Start of Data provided
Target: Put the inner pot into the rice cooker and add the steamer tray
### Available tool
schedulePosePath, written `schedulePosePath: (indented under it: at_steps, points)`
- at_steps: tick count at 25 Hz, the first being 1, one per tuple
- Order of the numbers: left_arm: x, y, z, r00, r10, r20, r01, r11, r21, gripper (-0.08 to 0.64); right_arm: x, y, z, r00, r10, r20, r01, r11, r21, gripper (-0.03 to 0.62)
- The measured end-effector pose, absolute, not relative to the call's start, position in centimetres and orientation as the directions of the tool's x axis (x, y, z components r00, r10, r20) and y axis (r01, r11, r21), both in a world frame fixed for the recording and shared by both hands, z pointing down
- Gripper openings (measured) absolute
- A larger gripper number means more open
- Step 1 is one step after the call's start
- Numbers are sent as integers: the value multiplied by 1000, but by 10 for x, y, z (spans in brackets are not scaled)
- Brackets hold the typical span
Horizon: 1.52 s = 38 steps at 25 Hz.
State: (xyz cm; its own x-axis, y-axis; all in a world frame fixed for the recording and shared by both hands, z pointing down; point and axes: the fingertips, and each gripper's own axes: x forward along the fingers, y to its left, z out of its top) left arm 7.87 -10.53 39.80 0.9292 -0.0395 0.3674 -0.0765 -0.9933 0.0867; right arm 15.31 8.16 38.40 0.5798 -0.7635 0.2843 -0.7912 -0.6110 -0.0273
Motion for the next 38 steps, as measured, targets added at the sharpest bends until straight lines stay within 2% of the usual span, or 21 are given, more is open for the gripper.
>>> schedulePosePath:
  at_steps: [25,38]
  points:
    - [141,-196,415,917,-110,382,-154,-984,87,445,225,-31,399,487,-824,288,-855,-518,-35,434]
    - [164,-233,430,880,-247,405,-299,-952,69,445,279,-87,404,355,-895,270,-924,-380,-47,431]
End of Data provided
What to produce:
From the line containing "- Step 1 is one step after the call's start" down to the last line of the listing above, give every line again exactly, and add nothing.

Answer to this task:
- Step 1 is one step after the call's start
- Numbers are sent as integers: the value multiplied by 1000, but by 10 for x, y, z (spans in brackets are not scaled)
- Brackets hold the typical span
Horizon: 1.52 s = 38 steps at 25 Hz.
State: (xyz cm; its own x-axis, y-axis; all in a world frame fixed for the recording and shared by both hands, z pointing down; point and axes: the fingertips, and each gripper's own axes: x forward along the fingers, y to its left, z out of its top) left arm 7.87 -10.53 39.80 0.9292 -0.0395 0.3674 -0.0765 -0.9933 0.0867; right arm 15.31 8.16 38.40 0.5798 -0.7635 0.2843 -0.7912 -0.6110 -0.0273
Motion for the next 38 steps, as measured, targets added at the sharpest bends until straight lines stay within 2% of the usual span, or 21 are given, more is open for the gripper.
>>> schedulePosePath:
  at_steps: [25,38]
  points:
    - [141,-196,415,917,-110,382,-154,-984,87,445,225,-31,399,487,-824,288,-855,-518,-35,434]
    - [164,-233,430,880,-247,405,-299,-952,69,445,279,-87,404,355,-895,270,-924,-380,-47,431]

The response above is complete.